• INSTRUCTIONS TO FOLLOW
Every line from the first one in the listing down to the line with "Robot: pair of" should be restated word for word.

• RAW DATA
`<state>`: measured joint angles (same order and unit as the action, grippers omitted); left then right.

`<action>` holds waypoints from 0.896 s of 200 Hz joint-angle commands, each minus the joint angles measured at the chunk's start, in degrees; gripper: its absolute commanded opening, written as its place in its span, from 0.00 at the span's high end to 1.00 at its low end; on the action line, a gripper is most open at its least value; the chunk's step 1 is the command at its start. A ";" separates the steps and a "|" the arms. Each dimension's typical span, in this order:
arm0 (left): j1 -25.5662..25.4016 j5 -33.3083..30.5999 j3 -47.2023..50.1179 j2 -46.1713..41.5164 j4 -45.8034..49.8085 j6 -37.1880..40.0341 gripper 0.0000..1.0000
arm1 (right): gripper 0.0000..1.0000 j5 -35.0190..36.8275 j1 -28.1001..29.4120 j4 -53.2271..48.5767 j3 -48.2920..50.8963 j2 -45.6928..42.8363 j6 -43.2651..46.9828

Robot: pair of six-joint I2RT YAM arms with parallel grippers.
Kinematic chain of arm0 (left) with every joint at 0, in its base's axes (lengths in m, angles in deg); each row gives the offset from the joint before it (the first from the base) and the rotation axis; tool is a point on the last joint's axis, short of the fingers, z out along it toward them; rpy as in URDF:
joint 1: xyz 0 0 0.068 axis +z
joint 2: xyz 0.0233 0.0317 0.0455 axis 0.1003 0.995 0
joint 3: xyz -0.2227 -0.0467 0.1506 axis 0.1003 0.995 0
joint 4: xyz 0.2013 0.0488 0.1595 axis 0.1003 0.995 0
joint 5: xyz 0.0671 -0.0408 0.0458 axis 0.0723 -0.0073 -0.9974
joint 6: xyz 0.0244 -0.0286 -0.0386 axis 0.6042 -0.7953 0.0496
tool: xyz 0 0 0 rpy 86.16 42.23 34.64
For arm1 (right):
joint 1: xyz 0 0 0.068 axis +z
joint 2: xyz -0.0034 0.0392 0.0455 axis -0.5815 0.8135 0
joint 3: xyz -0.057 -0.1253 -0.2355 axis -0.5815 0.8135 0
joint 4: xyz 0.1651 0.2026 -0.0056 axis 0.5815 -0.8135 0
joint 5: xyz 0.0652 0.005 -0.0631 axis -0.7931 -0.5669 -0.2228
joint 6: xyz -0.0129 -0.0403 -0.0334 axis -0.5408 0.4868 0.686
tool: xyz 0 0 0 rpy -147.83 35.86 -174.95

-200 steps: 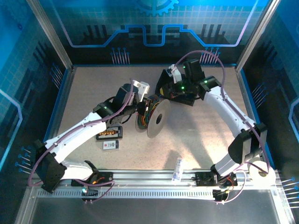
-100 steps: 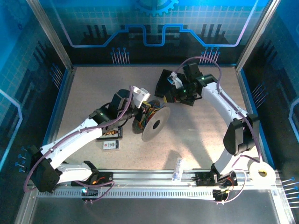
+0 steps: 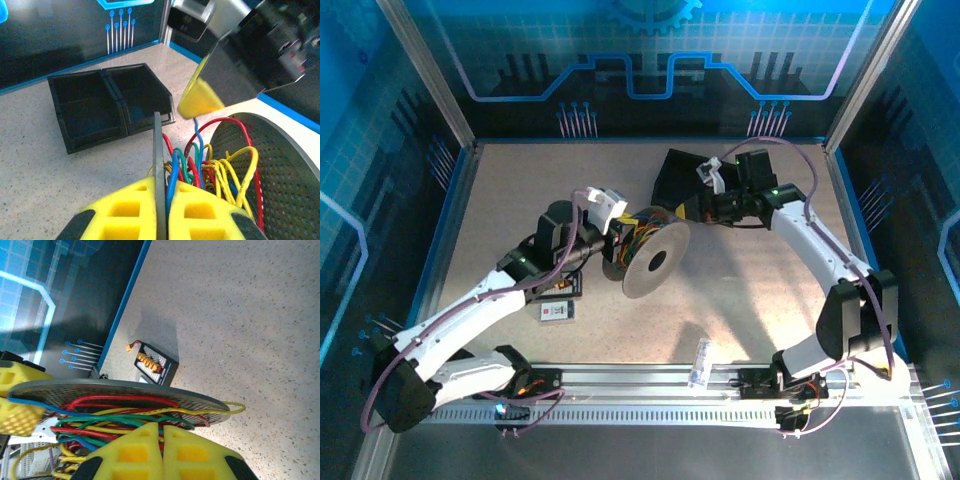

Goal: Wrap the cables

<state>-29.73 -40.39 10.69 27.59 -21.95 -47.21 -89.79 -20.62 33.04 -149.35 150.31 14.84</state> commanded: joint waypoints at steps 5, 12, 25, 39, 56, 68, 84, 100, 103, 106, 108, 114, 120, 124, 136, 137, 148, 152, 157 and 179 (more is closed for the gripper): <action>1.89 4.68 0.73 -4.21 -10.66 -3.67 1.00 | 1.00 9.24 -3.30 -2.15 3.05 6.78 3.62; 2.20 4.83 0.83 -4.10 -11.46 -4.23 1.00 | 1.00 9.90 -3.33 -3.47 2.64 7.63 4.14; 2.68 4.87 0.84 -3.71 -12.37 -4.88 1.00 | 1.00 9.63 -3.03 -3.43 2.52 6.45 4.02; 3.14 4.67 0.90 -3.24 -13.16 -5.48 1.00 | 1.00 9.84 -2.80 -3.31 1.87 3.56 3.30; 3.48 3.71 1.81 -3.22 -14.87 -6.39 1.00 | 1.00 8.09 -3.22 -3.00 0.93 0.75 1.75; 3.97 3.73 2.57 -3.38 -16.20 -7.02 1.00 | 1.00 5.87 -3.68 -1.51 1.55 -0.20 0.66; 4.40 3.75 3.57 -3.68 -17.55 -7.47 1.00 | 1.00 4.92 -4.21 -1.09 3.61 0.79 0.96; 4.50 3.62 4.58 -3.93 -19.09 -7.62 1.00 | 1.00 4.97 -4.84 -0.77 6.52 3.70 1.95; 4.54 3.65 4.70 -3.94 -19.42 -7.69 1.00 | 1.00 5.03 -4.90 -0.90 6.89 4.25 2.23; 4.55 3.65 4.79 -3.92 -19.64 -7.58 1.00 | 1.00 5.11 -4.92 -1.14 7.09 4.84 2.76; 4.55 3.71 4.87 -3.92 -19.81 -7.57 1.00 | 1.00 5.24 -4.92 -1.40 7.20 5.08 2.98; 4.55 4.03 5.01 -3.80 -20.21 -7.41 1.00 | 1.00 5.46 -4.92 -1.96 7.32 5.89 3.50; 4.55 4.57 5.10 -3.54 -20.70 -7.18 1.00 | 1.00 5.52 -4.79 -2.70 7.15 6.53 4.24; 4.58 4.96 5.10 -3.37 -20.92 -6.99 1.00 | 1.00 5.41 -4.69 -3.04 6.97 6.77 4.68; 4.56 6.43 5.09 -2.71 -21.71 -5.96 1.00 | 1.00 4.33 -4.48 -4.02 6.20 6.80 5.66; 4.55 6.62 5.08 -2.66 -21.81 -5.88 1.00 | 1.00 4.16 -4.43 -4.10 6.07 6.71 5.79; 4.55 8.32 4.95 -2.20 -21.92 -4.92 1.00 | 1.00 2.50 -4.13 -5.68 4.81 6.72 7.41; 4.55 9.05 4.77 -2.13 -21.67 -4.55 1.00 | 1.00 1.56 -4.00 -6.41 4.30 6.71 8.38; 4.69 9.97 4.49 -2.07 -21.26 -4.09 1.00 | 1.00 0.53 -3.83 -7.05 3.67 6.65 9.11; 6.41 14.14 3.24 -2.11 -20.17 -4.82 1.00 | 1.00 -3.66 -2.89 -8.23 3.32 6.12 11.39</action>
<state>-26.21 -32.39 18.71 28.51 -30.26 -51.56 -95.49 -22.17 29.92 -145.37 155.97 20.48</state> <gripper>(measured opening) 0.089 0.060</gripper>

• SOLUTION FOR THIS EXERCISE
`<state>`: measured joint angles (same order and unit as the action, grippers omitted); left then right.

`<action>` holds waypoints from 0.896 s of 200 Hz joint-angle commands, each minus the joint angles measured at the chunk's start, in degrees; gripper: its absolute commanded opening, written as its place in its span, from 0.00 at the span's high end to 1.00 at its low end; on the action line, a gripper is most open at its least value; the chunk's step 1 is the command at its start. A ";" separates the steps and a "|" the arms. Each dimension's typical span, in this order:
arm0 (left): j1 -25.5662..25.4016 j5 -33.3083..30.5999 j3 -47.2023..50.1179 j2 -46.1713..41.5164 j4 -45.8034..49.8085 j6 -37.1880..40.0341 gripper 0.0000..1.0000
arm1 (right): gripper 0.0000..1.0000 j5 -35.0190..36.8275 j1 -28.1001..29.4120 j4 -53.2271..48.5767 j3 -48.2920..50.8963 j2 -45.6928..42.8363 j6 -43.2651..46.9828

Robot: pair of six-joint I2RT YAM arms with parallel grippers.

With this, the exercise is complete.